Abstract
Value of information (VOI) analysis quantifies the opportunity cost associated with decision uncertainty, and thus informs the value of collecting further information to avoid this cost. VOI can inform study design, optimal sample size selection, and research prioritization. Recent methodological advances have reduced the computational burden of conducting VOI and have made it easier to evaluate the expected value of sample information, the expected net benefit of sampling, and the optimal sample size of a study design (n*). The volume of VOI analyses being published is increasing, and there is now a need for VOI studies to conduct sensitivity analyses on VOI-specific parameters. In this practical application, we introduce the curve of optimal sample size (COSS), which is a graphical representation of n* over a range of willingness-to-pay thresholds and VOI parameters (example data and R code are provided). In a single figure, the COSS presents summary data for decision makers to determine the sample size that optimizes research funding given their operating characteristics. The COSS also presents variation in the optimal sample size given variability or uncertainty in VOI parameters. The COSS represents an efficient and additional approach for summarizing results from a VOI analysis.

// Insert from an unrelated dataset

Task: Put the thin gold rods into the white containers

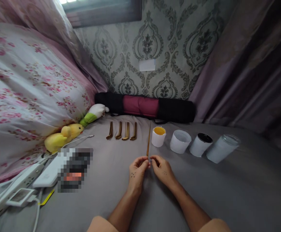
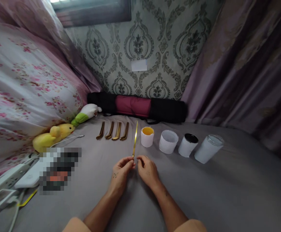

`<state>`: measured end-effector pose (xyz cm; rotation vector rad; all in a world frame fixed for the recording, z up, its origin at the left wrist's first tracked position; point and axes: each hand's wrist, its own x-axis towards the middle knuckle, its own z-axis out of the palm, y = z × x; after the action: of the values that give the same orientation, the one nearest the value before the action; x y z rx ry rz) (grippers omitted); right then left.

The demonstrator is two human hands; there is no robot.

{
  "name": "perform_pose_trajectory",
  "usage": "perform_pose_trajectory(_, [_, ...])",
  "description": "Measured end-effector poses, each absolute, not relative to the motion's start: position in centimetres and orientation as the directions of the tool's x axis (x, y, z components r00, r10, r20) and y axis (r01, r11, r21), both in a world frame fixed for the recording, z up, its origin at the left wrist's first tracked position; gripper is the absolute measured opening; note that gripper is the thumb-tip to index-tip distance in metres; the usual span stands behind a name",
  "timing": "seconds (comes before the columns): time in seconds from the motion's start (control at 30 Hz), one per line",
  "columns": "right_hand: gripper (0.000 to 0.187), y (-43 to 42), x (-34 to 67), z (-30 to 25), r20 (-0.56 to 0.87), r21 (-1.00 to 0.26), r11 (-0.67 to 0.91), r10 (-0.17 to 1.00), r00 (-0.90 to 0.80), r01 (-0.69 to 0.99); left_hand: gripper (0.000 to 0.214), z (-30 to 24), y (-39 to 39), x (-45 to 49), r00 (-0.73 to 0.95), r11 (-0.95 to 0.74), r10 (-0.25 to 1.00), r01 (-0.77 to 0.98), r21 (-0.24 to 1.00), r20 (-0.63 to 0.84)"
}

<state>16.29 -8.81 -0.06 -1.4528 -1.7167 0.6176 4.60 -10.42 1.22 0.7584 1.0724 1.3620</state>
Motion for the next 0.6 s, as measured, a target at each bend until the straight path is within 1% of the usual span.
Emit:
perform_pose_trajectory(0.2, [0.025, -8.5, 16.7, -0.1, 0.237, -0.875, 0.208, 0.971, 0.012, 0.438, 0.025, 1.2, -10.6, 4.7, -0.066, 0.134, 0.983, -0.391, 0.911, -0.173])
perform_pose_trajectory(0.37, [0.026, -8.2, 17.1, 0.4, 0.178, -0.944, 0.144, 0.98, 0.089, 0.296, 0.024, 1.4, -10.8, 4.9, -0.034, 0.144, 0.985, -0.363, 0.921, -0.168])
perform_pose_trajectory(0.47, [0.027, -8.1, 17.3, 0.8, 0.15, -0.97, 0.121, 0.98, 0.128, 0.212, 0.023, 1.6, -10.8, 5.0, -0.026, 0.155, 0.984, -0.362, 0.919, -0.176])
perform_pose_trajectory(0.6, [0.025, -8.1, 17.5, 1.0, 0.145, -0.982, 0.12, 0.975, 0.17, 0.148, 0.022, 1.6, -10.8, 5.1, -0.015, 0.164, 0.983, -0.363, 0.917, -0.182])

Keywords: value of information, optimal sample size, visualization
Introduction
Value of information (VOI) analysis quantifies the value of reducing decision uncertainty regarding the choice between competing strategies and can inform research prioritization and inform future data collection efforts [1]. Recent methodological advances have reduced computational burdens associated with conducting VOI analyses [2–7]. With improved efficiency, the use of VOI to inform decision-making and research prioritization has increased [8–13].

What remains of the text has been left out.